Match the word "cable". Return each line of the data below where it appears.
*** RECORDS SHOWN ***
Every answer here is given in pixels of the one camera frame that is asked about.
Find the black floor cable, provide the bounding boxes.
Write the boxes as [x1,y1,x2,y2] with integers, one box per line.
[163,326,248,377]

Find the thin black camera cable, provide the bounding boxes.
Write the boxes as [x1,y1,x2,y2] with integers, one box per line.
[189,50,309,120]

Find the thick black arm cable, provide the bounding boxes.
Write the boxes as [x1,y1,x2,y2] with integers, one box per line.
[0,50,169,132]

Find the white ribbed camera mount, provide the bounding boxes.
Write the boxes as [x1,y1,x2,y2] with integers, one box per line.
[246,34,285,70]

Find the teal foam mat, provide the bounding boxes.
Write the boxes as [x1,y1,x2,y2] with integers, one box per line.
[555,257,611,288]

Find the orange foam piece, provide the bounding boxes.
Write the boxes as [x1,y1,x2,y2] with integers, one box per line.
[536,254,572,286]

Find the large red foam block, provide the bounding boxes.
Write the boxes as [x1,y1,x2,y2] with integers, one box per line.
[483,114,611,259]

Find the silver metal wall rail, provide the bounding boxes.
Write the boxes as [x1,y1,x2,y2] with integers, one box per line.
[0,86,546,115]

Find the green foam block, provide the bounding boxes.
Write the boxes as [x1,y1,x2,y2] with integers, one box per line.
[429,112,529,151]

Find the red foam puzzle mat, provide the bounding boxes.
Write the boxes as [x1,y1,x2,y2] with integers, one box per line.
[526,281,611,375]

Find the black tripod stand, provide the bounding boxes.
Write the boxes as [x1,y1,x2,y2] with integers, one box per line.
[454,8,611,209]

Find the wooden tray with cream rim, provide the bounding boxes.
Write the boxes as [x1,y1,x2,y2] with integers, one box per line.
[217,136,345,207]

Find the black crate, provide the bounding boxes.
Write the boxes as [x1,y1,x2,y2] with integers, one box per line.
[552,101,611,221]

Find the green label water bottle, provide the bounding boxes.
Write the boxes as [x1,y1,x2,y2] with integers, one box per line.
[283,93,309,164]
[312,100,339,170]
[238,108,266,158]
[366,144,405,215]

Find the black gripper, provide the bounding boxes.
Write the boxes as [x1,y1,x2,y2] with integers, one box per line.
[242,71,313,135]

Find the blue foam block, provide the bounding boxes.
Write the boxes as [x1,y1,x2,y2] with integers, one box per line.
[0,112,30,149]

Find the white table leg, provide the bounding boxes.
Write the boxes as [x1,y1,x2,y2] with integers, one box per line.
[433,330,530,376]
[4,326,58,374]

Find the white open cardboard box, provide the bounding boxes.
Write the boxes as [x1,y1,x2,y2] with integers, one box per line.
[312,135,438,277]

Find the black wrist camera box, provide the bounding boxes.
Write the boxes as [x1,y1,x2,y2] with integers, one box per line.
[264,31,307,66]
*** End of RECORDS SHOWN ***
→ **THE ANSWER**
Find the black floor cable, provide the bounding boxes.
Find the thin black camera cable, provide the bounding boxes.
Find the thick black arm cable, provide the bounding boxes.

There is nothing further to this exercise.